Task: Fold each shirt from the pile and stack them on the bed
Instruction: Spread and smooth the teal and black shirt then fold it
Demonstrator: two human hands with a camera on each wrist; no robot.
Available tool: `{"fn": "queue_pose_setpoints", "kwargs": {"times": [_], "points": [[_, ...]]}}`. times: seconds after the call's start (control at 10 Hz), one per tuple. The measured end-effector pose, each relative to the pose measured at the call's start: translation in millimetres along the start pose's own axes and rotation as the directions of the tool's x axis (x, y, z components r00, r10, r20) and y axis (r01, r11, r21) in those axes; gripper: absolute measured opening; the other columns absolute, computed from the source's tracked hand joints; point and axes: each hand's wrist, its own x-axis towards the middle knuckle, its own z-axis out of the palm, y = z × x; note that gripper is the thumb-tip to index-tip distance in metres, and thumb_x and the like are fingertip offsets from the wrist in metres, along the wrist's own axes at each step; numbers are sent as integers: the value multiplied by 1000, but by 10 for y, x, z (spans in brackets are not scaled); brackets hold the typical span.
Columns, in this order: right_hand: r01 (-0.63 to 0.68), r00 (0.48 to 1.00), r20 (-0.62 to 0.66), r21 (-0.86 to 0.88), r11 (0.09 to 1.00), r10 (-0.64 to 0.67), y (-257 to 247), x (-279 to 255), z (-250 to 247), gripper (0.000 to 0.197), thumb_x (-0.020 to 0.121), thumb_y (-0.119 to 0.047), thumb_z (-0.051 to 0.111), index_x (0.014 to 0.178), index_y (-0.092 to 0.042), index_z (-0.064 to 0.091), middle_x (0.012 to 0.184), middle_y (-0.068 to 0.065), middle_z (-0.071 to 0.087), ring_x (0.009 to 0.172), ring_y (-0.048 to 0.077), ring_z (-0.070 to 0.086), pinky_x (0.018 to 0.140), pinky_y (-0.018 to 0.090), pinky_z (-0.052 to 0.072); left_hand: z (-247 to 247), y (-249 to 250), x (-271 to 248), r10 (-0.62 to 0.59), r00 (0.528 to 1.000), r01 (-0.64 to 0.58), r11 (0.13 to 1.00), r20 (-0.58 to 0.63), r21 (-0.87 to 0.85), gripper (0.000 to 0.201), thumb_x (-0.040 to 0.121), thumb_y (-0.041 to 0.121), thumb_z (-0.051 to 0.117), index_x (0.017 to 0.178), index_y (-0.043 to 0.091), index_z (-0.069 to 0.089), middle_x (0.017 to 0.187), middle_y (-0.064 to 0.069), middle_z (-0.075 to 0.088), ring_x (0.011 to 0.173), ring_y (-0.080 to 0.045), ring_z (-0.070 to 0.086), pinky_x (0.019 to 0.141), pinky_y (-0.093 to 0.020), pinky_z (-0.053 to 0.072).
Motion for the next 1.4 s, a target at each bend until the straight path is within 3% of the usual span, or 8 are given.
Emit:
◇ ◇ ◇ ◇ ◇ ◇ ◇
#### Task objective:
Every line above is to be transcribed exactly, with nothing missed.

#### Your response:
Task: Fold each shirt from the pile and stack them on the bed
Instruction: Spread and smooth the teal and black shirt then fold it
Demonstrator: two human hands with a camera on each wrist; no robot.
Available tool: `{"fn": "queue_pose_setpoints", "kwargs": {"times": [_], "points": [[_, ...]]}}`. times: seconds after the call's start (control at 10 Hz), one per tuple. The measured end-effector pose, each relative to the pose measured at the call's start: translation in millimetres along the start pose's own axes and rotation as the directions of the tool's x axis (x, y, z components r00, r10, r20) and y axis (r01, r11, r21) in those axes; gripper: absolute measured opening; the other columns absolute, computed from the source's tracked hand joints; point and axes: each hand's wrist, its own x-axis towards the middle knuckle, its own z-axis out of the palm, y = z × x; note that gripper is the thumb-tip to index-tip distance in metres, and thumb_x and the like are fingertip offsets from the wrist in metres, along the wrist's own axes at each step; numbers are sent as integers: the value multiplied by 1000, but by 10 for y, x, z (spans in brackets are not scaled); brackets hold the typical span.
Columns, in this order: right_hand: r01 (-0.63 to 0.68), r00 (0.48 to 1.00), r20 (-0.62 to 0.66), r21 (-0.86 to 0.88), r11 (0.09 to 1.00), r10 (-0.64 to 0.67), y (-257 to 247), x (-279 to 255), z (-250 to 247), gripper (0.000 to 0.197), thumb_x (-0.020 to 0.121), thumb_y (-0.119 to 0.047), thumb_z (-0.051 to 0.111), index_x (0.014 to 0.178), index_y (-0.092 to 0.042), index_z (-0.064 to 0.091), middle_x (0.012 to 0.184), middle_y (-0.068 to 0.065), middle_z (-0.071 to 0.087), ring_x (0.009 to 0.172), ring_y (-0.048 to 0.077), ring_z (-0.070 to 0.086), pinky_x (0.018 to 0.140), pinky_y (-0.018 to 0.090), pinky_z (-0.052 to 0.072); left_hand: z (-247 to 247), y (-249 to 250), x (-271 to 248), r10 (-0.62 to 0.59), r00 (0.528 to 1.000), r01 (-0.64 to 0.58), r11 (0.13 to 1.00), r20 (-0.58 to 0.63), r21 (-0.87 to 0.85), gripper (0.000 to 0.201), thumb_x (-0.040 to 0.121), thumb_y (-0.041 to 0.121), thumb_z (-0.051 to 0.117), index_x (0.017 to 0.178), index_y (-0.043 to 0.091), index_z (-0.069 to 0.089), middle_x (0.017 to 0.187), middle_y (-0.064 to 0.069), middle_z (-0.075 to 0.088), ring_x (0.011 to 0.173), ring_y (-0.080 to 0.045), ring_z (-0.070 to 0.086), pinky_x (0.019 to 0.141), pinky_y (-0.093 to 0.020), pinky_z (-0.053 to 0.072).
Motion for the next 1.4 s, a target at each bend until the straight path is within 3% of the usual span, or 8 are given.
Emit:

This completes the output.